The answer must be the lines from the one containing "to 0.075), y" through the last line of the data below, copied exactly, with nothing else.

THE DATA:
..........
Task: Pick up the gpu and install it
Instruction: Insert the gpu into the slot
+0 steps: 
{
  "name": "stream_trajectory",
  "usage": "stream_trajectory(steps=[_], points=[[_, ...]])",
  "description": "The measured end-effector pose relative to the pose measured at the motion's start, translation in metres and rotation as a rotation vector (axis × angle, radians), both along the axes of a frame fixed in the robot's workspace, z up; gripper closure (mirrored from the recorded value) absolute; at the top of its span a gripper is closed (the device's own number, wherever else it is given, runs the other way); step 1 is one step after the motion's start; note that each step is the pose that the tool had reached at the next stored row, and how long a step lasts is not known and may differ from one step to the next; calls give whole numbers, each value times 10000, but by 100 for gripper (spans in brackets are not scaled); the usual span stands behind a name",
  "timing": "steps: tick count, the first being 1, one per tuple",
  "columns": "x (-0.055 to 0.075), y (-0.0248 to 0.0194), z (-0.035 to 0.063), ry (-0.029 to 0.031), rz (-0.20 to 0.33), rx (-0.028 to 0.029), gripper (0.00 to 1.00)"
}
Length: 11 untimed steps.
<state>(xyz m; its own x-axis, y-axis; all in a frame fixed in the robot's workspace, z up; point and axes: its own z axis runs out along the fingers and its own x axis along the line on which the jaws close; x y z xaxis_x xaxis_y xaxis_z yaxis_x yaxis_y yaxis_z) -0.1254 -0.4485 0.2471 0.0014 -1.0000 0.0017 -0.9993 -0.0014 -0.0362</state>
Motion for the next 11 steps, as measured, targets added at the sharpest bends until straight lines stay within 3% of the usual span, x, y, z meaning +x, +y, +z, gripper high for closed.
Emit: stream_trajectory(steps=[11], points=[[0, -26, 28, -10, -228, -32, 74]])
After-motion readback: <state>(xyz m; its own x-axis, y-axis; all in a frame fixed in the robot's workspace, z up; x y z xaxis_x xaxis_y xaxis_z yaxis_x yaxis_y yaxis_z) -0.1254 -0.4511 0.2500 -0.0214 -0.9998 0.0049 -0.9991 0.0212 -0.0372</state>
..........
REPLY TO THE EXERCISE:
  "columns": "x (-0.055 to 0.075), y (-0.0248 to 0.0194), z (-0.035 to 0.063), ry (-0.029 to 0.031), rz (-0.20 to 0.33), rx (-0.028 to 0.029), gripper (0.00 to 1.00)"
}
Length: 11 untimed steps.
<state>(xyz m; its own x-axis, y-axis; all in a frame fixed in the robot's workspace, z up; point and axes: its own z axis runs out along the fingers and its own x axis along the line on which the jaws close; x y z xaxis_x xaxis_y xaxis_z yaxis_x yaxis_y yaxis_z) -0.1254 -0.4485 0.2471 0.0014 -1.0000 0.0017 -0.9993 -0.0014 -0.0362</state>
Motion for the next 11 steps, as measured, targets added at the sharpest bends until straight lines stay within 3% of the usual span, x, y, z meaning +x, +y, +z, gripper high for closed.
Emit: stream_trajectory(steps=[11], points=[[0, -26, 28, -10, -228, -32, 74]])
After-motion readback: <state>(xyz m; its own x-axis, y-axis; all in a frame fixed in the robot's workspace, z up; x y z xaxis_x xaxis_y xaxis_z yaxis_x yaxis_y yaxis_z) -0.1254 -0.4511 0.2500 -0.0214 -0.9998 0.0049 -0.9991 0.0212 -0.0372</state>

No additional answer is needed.